* [Given material]:
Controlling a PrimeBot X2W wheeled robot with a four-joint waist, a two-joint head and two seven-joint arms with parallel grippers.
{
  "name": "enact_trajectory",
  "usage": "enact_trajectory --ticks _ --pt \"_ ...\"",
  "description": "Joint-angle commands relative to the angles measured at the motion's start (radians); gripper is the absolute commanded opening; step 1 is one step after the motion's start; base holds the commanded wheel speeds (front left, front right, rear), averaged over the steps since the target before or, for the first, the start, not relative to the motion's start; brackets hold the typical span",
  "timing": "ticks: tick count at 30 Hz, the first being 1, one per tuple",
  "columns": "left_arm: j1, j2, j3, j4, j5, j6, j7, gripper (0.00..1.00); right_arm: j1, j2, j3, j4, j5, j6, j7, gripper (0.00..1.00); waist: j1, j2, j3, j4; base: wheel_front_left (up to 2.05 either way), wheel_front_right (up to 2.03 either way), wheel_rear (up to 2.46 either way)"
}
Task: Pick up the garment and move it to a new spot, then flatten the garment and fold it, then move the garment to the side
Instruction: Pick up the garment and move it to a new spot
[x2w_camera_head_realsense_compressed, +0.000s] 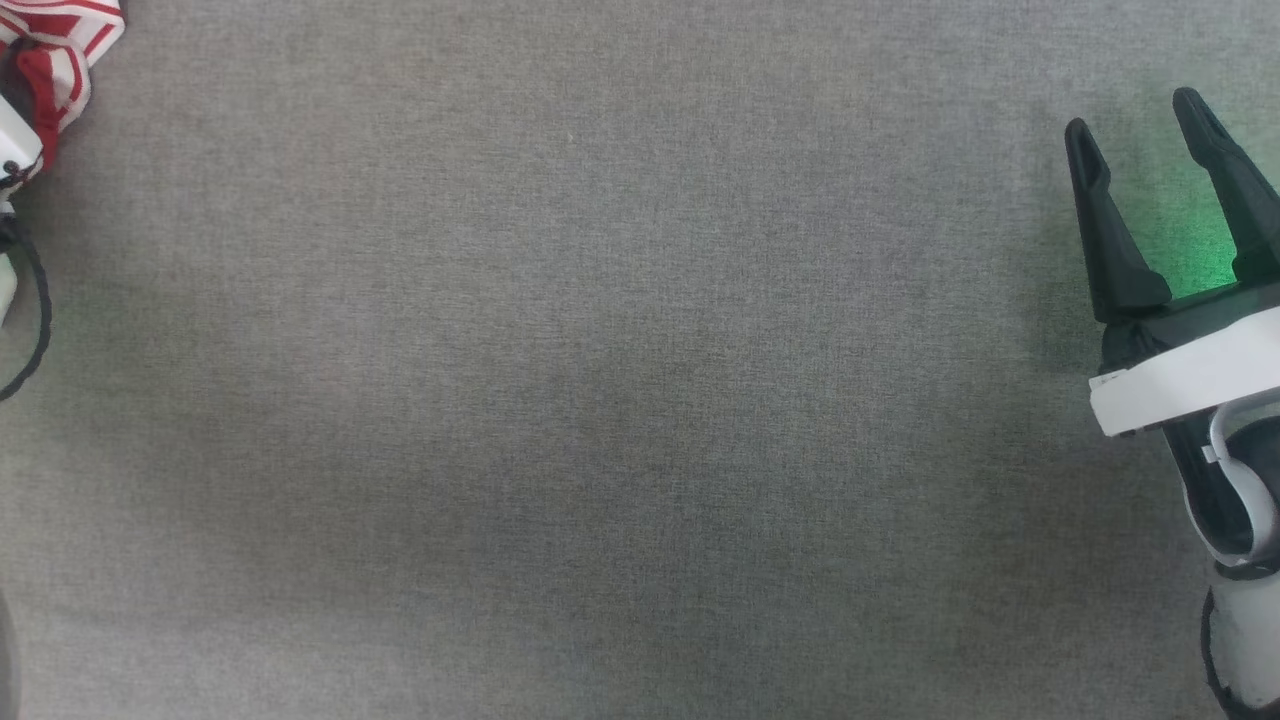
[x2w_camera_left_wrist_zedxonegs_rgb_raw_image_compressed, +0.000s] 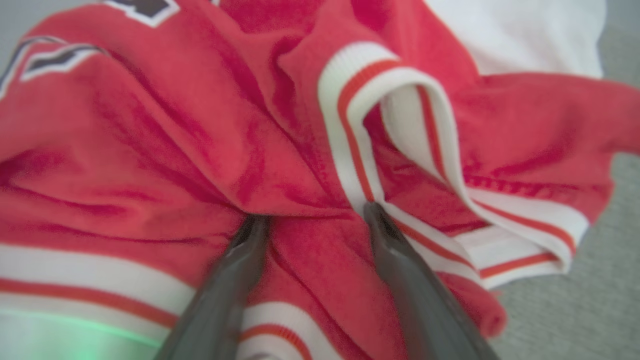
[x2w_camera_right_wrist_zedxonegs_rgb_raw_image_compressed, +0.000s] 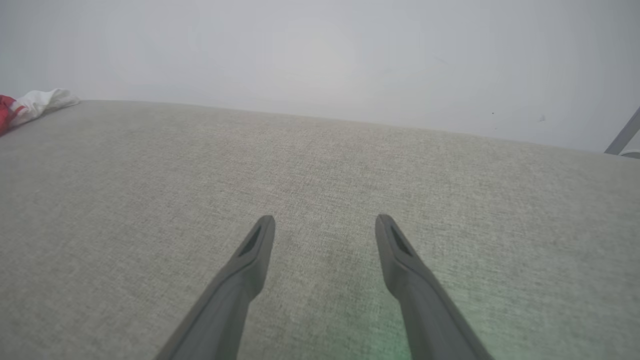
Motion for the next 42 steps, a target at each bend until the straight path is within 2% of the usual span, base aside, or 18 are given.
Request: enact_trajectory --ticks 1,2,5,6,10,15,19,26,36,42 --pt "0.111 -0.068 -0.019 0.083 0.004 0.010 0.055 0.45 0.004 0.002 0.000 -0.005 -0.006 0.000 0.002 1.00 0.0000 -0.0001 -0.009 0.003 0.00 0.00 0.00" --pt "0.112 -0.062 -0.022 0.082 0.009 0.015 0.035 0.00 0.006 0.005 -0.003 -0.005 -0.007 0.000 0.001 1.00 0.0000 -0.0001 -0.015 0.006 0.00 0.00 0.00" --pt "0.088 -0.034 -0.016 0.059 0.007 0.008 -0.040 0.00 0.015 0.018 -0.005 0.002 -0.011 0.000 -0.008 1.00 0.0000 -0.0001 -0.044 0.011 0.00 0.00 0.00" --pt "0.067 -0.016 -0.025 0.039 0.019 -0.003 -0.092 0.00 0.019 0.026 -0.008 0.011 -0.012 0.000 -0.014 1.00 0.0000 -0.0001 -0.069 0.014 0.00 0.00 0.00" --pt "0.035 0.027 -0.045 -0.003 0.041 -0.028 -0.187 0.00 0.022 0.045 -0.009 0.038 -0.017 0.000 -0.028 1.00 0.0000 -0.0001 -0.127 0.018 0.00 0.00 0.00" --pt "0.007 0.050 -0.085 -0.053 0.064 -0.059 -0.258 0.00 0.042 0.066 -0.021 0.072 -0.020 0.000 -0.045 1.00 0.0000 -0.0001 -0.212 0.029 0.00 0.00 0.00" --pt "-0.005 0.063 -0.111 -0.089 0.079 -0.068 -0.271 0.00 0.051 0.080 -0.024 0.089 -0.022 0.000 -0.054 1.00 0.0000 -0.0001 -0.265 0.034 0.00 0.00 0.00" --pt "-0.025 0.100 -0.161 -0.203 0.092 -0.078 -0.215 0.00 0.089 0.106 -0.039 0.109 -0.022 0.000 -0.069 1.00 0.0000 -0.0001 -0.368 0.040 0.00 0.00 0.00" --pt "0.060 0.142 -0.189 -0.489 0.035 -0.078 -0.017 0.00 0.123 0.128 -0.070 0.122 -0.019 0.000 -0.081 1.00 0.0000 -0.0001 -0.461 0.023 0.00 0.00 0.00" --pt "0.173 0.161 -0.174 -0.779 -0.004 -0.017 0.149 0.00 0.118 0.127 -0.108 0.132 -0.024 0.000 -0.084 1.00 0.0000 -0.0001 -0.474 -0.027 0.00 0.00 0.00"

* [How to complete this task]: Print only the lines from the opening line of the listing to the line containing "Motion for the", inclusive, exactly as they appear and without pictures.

* [Answer box]:
Controlling a PrimeBot X2W wheeled robot with a four-joint waist, a two-joint head and two seven-joint arms with parallel grippers.
{
  "name": "enact_trajectory",
  "usage": "enact_trajectory --ticks _ --pt \"_ ...\"",
  "description": "Joint-angle commands relative to the angles measured at the motion's start (radians); gripper is the absolute commanded opening; step 1 is one step after the motion's start; base holds the commanded wheel speeds (front left, front right, rear), averaged over the steps since the target before or, for the first, the start, not relative to the motion's start; brackets hold the typical span",
  "timing": "ticks: tick count at 30 Hz, the first being 1, one per tuple",
  "columns": "left_arm: j1, j2, j3, j4, j5, j6, j7, gripper (0.00..1.00); right_arm: j1, j2, j3, j4, j5, j6, j7, gripper (0.00..1.00); waist: j1, j2, j3, j4; base: wheel_front_left (up to 2.05 either way), wheel_front_right (up to 2.03 either way), wheel_rear (up to 2.46 either way)"
}
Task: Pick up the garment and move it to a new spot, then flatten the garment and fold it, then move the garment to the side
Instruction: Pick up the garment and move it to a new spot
[x2w_camera_head_realsense_compressed, +0.000s] 
[x2w_camera_left_wrist_zedxonegs_rgb_raw_image_compressed, +0.000s] 
[x2w_camera_right_wrist_zedxonegs_rgb_raw_image_compressed, +0.000s] 
Motion for the next 42 steps, a target at each bend until the straight path is within 2% of the usual span, base aside, or 18 are given.

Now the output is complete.